Print each record that follows exactly, leaving the pictures behind.

Material for this exercise -
_ _ _ _

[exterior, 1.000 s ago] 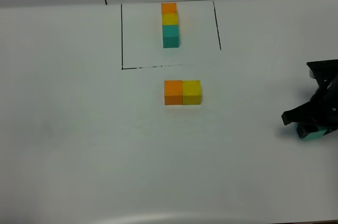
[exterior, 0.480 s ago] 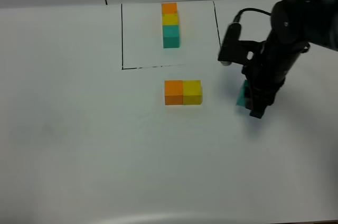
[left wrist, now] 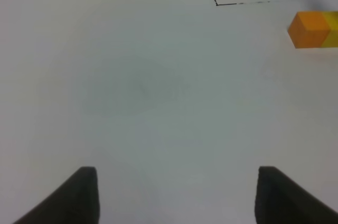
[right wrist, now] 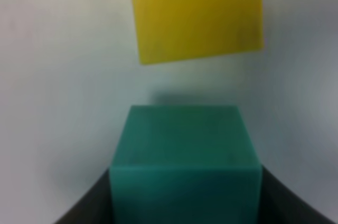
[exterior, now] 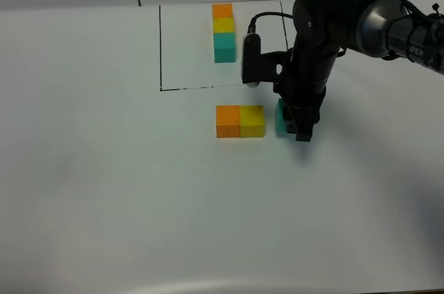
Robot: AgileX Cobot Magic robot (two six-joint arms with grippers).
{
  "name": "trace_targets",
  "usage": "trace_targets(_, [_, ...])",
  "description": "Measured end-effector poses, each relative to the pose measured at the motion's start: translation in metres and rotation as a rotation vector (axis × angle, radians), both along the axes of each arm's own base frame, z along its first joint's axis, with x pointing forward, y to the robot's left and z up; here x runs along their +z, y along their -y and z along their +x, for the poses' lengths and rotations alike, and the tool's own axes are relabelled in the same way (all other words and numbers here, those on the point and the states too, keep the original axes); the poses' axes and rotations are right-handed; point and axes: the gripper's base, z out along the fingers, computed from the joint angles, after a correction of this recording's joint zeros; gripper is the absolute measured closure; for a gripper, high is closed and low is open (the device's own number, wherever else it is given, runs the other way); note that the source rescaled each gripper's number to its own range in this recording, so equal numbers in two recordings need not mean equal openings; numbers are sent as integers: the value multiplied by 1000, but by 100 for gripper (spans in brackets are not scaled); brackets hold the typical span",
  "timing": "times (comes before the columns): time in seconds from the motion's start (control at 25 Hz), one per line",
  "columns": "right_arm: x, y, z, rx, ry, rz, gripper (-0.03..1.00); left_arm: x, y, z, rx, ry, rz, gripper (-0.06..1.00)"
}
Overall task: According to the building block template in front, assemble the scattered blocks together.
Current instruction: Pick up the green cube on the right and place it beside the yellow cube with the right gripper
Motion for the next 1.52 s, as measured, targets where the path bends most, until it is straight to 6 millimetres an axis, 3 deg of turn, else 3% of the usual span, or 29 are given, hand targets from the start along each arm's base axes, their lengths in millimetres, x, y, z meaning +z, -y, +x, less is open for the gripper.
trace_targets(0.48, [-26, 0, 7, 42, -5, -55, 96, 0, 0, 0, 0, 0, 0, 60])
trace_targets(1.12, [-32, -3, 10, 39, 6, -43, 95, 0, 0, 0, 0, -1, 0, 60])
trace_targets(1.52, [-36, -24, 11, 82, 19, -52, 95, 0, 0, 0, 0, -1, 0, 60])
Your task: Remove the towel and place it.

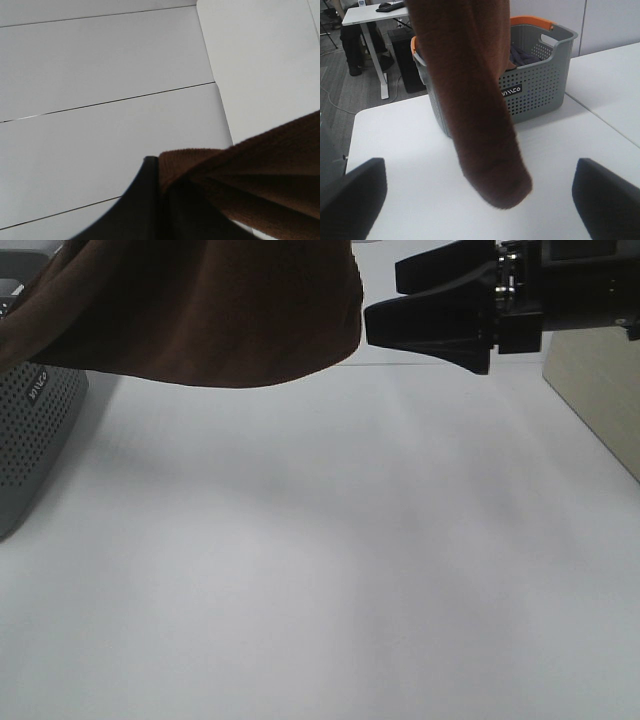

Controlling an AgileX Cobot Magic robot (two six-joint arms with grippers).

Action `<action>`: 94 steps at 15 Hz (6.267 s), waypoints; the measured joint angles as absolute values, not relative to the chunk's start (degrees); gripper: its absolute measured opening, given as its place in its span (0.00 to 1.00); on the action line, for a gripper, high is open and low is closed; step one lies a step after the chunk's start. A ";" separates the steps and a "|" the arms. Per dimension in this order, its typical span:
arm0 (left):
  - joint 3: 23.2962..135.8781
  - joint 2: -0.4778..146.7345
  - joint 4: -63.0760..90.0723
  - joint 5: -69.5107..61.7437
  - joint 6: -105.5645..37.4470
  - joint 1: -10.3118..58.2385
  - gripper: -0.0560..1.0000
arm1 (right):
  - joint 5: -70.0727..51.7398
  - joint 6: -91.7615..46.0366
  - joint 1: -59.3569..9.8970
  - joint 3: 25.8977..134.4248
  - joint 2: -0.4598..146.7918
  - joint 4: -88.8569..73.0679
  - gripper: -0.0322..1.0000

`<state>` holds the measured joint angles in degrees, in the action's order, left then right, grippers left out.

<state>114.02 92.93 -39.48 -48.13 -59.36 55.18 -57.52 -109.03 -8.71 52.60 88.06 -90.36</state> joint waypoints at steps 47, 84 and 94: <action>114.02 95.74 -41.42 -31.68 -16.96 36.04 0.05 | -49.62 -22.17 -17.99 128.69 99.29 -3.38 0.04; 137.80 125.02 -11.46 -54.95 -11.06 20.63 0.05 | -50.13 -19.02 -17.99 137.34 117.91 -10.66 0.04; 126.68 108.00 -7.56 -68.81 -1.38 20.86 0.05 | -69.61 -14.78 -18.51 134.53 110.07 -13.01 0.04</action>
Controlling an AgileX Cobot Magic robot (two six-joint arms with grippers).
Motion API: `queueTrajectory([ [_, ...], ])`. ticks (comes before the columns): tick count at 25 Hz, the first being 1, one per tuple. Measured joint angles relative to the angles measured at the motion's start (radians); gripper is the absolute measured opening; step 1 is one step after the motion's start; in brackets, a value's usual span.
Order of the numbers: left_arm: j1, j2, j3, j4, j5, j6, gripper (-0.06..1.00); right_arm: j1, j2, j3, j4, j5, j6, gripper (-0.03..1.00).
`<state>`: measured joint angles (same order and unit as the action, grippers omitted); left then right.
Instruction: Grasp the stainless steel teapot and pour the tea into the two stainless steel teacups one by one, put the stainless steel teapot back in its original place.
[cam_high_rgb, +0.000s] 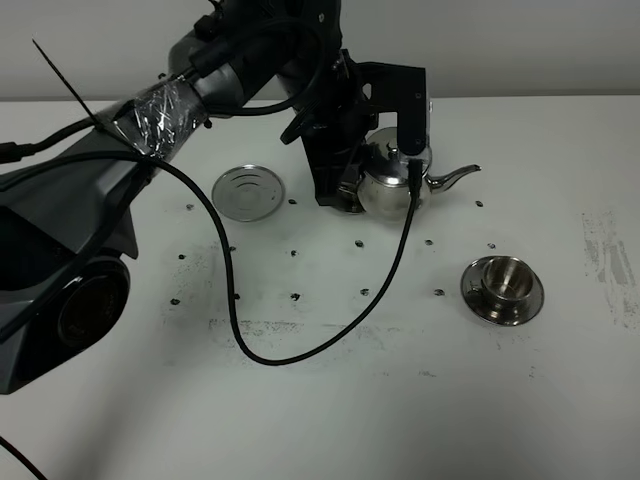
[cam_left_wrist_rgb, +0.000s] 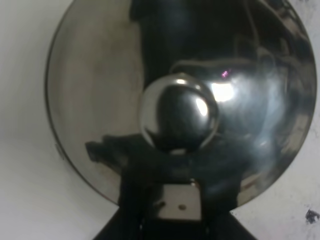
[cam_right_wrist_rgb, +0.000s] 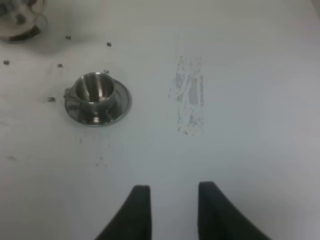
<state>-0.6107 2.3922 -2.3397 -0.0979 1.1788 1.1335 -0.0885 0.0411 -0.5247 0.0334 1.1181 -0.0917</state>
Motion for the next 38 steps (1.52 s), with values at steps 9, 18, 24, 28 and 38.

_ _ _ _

Solution to this problem -
[exterior, 1.000 s ago] 
[exterior, 0.480 s ago] 
[left wrist, now] 
[right wrist, now] 
[exterior, now] 
Robot: AgileX Cobot Magic robot (two six-joint arms with grippers).
{
  "name": "trace_targets",
  "usage": "trace_targets(_, [_, ...])",
  "description": "Measured end-effector poses, each relative to the pose measured at the motion's start: translation in metres and rotation as a rotation vector (axis × angle, radians), both along the axes of each arm's own base frame, z along its first joint's axis, with x pointing forward, y to the robot's left and z up; here x runs along their +z, y along their -y and z along their +x, for the poses' lengths and rotations alike, and the tool's own axes are relabelled in the same way (all other words and numbers here, those on the point and the states too, keep the original axes); the poses' axes and rotations are right-handed; point and axes: the gripper's base, z out along the fingers, computed from the joint angles, after a correction of this recording's joint zeros; gripper is the absolute measured closure; for a gripper, high is closed and low is open (the device's own number, wherever else it is given, runs the other way); note that the source rescaled each gripper's number to its own range in this recording, so equal numbers in two recordings need not mean equal openings; numbers are sent as integers: the value multiplied by 1000, but by 100 for gripper (spans in brackets are not scaled); brackets hold the typical span",
  "timing": "times (comes before the columns): time in seconds from the motion's start (control at 25 Hz), one per line",
  "columns": "right_arm: x, y, z, rx, ry, rz, gripper (-0.03..1.00); left_arm: x, y, z, rx, ry, rz, gripper (-0.06..1.00)"
}
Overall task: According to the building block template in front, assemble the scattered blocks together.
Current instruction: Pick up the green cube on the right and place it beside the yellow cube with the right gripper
Motion for the next 1.52 s, as measured, targets where the path bends most, until it is straight to 6 millimetres an axis, 3 deg of turn, else 3% of the usual span, or 29 are given, hand targets from the start along each arm's base axes, their lengths in millimetres, x, y, z meaning +z, -y, +x, less is open for the gripper.
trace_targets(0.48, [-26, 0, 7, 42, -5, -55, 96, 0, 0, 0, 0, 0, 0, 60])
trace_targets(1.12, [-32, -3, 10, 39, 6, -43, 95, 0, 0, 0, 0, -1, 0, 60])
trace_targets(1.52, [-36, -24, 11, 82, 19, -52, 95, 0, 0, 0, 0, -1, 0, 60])
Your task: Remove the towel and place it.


Controlling an AgileX Cobot Magic robot (two six-joint arms with grippers).

Action `<action>`: 94 steps at 15 Hz (6.267 s), waypoints; the measured joint angles as absolute values, not relative to the chunk's start (degrees); gripper: its absolute measured opening, given as its place in its span (0.00 to 1.00); on the action line, for a gripper, high is open and low is closed; step one lies a step after the chunk's start. A ";" separates the steps and a "|" the arms. Per dimension in this order, its typical span:
arm0 (left):
  - joint 3: 23.2962..135.8781
  - joint 2: -0.4778..146.7345
  - joint 4: -63.0760..90.0723
  - joint 5: -69.5107..61.7437
  - joint 6: -105.5645..37.4470
  - joint 1: -10.3118..58.2385
  - gripper: -0.0560..1.0000
arm1 (right):
  - joint 5: -70.0727..51.7398
  - joint 6: -91.7615..46.0366
  - joint 1: -59.3569..9.8970
  - joint 3: 25.8977..134.4248
  - joint 2: -0.4598..146.7918
  - joint 4: -88.8569..73.0679
  - gripper: -0.0322..1.0000

`<state>` holds the measured joint angles in degrees, in the action's order, left then right, grippers left out.

<state>114.02 92.93 -39.48 -48.13 -59.36 55.18 -57.52 -109.03 -8.71 52.60 88.06 -90.36</state> joint waypoints at steps 47, 84 and 94: <action>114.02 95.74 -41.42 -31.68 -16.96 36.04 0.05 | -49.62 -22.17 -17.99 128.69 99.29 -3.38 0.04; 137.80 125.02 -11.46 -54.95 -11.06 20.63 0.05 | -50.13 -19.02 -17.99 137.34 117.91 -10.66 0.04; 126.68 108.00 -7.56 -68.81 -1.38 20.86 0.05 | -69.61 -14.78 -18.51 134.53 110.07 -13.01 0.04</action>
Controlling an AgileX Cobot Magic robot (two six-joint arms with grippers).
Motion API: `queueTrajectory([ [_, ...], ])`. ticks (comes before the columns): tick count at 25 Hz, the first being 1, one per tuple. Measured joint angles relative to the angles measured at the motion's start (radians); gripper is the absolute measured opening; step 1 is one step after the motion's start; in brackets, a value's usual span.
Order of the numbers: left_arm: j1, j2, j3, j4, j5, j6, gripper (-0.06..1.00); right_arm: j1, j2, j3, j4, j5, j6, gripper (-0.03..1.00).
`<state>`: measured joint angles (same order and unit as the action, grippers omitted); left then right.
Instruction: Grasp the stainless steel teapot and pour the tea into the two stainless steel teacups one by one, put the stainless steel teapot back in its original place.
[cam_high_rgb, +0.000s] 
[cam_left_wrist_rgb, +0.000s] 
[cam_right_wrist_rgb, +0.000s] 
<state>-0.6107 2.3922 -2.3397 -0.0979 1.1788 1.1335 -0.0885 0.0411 -0.5247 0.0334 1.1181 -0.0917</state>
Motion for the next 38 steps (1.52 s), with values at steps 9, 18, 24, 28 and 38.

The exercise is done, and no more output is needed.